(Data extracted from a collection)

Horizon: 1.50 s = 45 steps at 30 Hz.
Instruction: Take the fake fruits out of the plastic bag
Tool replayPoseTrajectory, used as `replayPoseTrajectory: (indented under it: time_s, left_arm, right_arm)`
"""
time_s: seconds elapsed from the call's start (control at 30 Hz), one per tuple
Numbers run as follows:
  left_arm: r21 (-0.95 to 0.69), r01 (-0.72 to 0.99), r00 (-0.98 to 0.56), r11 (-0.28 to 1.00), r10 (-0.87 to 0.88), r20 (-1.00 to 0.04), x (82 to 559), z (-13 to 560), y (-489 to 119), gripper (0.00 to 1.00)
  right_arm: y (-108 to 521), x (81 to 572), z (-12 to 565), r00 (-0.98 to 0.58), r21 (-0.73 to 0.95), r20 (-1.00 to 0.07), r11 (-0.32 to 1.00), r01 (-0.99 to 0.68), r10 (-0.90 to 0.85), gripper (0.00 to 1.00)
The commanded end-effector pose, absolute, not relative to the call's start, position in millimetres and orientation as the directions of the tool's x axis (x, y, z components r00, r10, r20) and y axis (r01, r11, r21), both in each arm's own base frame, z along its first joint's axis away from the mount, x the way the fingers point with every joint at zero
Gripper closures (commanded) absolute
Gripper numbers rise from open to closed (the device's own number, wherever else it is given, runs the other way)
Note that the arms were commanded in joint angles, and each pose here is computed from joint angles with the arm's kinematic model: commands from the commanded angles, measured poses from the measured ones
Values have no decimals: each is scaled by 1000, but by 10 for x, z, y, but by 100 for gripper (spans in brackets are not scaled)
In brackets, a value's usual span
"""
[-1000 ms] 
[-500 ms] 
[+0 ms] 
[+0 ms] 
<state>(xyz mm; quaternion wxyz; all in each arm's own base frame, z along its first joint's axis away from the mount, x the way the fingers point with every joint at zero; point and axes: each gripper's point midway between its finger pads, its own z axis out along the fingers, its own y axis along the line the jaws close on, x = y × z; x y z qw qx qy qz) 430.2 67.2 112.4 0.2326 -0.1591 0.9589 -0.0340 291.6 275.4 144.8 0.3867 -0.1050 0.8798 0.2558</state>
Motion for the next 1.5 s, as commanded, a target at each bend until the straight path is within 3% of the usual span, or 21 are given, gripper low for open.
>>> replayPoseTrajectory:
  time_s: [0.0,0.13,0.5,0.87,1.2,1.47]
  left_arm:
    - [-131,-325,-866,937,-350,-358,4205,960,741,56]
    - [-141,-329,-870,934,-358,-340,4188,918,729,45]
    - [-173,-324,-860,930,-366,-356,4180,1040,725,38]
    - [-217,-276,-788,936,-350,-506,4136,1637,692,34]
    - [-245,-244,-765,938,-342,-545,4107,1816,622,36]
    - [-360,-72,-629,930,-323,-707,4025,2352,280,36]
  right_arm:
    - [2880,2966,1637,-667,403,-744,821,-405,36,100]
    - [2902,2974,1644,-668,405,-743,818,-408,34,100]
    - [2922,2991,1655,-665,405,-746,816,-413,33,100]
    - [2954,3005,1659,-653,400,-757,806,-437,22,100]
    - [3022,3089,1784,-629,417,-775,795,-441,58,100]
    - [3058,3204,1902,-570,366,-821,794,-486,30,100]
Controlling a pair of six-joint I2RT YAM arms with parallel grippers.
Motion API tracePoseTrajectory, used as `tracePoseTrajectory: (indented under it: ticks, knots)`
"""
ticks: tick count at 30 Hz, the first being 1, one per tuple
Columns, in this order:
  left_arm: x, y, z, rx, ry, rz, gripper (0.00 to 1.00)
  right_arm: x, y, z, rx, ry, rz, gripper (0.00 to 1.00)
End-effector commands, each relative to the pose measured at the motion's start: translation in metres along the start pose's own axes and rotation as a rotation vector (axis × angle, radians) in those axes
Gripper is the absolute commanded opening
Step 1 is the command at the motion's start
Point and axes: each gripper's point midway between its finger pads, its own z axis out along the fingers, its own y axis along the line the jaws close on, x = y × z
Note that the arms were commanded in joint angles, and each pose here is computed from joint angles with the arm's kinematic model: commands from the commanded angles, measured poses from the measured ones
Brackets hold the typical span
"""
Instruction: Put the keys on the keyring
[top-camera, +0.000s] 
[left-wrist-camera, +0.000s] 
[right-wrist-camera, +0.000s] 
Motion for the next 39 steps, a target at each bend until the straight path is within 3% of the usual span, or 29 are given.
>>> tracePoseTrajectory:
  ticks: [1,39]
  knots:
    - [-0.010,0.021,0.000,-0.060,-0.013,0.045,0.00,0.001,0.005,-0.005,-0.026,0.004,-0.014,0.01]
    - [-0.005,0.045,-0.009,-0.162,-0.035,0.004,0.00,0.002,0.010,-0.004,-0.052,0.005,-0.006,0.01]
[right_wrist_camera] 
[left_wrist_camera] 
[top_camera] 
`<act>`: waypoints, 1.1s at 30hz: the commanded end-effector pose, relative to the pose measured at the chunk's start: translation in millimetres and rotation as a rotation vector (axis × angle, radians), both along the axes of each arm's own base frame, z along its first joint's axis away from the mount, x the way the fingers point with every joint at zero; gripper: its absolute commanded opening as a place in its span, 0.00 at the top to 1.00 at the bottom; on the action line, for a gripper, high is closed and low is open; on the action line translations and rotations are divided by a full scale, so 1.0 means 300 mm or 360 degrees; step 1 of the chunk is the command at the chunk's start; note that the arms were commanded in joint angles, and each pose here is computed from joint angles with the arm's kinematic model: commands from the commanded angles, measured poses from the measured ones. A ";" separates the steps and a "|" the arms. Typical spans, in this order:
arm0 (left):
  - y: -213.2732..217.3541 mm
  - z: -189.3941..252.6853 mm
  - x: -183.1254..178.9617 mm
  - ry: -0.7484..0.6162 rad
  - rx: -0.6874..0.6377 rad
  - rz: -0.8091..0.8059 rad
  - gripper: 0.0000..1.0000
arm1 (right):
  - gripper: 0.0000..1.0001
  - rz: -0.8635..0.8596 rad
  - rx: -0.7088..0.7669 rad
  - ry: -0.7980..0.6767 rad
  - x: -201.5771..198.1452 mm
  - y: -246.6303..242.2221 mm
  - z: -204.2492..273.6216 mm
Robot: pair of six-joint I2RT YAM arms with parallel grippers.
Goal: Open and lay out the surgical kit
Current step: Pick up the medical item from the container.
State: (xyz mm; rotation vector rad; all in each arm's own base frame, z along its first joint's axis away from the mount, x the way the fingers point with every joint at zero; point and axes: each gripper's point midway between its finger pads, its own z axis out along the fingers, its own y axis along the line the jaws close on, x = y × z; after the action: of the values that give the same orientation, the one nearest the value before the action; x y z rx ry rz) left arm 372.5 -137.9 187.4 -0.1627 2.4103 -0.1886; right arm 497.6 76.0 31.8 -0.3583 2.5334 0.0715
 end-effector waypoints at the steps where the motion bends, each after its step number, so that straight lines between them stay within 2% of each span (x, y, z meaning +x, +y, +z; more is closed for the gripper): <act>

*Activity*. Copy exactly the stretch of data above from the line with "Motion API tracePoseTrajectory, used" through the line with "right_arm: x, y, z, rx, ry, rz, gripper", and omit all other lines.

*Result*.
Motion API tracePoseTrajectory, used as `tracePoseTrajectory: (indented under it: ticks, knots)`
"""
ticks: tick count at 30 Hz, the first being 1, one per tuple
Columns, in this order:
  left_arm: x, y, z, rx, ry, rz, gripper (0.00 to 1.00)
  right_arm: x, y, z, rx, ry, rz, gripper (0.00 to 1.00)

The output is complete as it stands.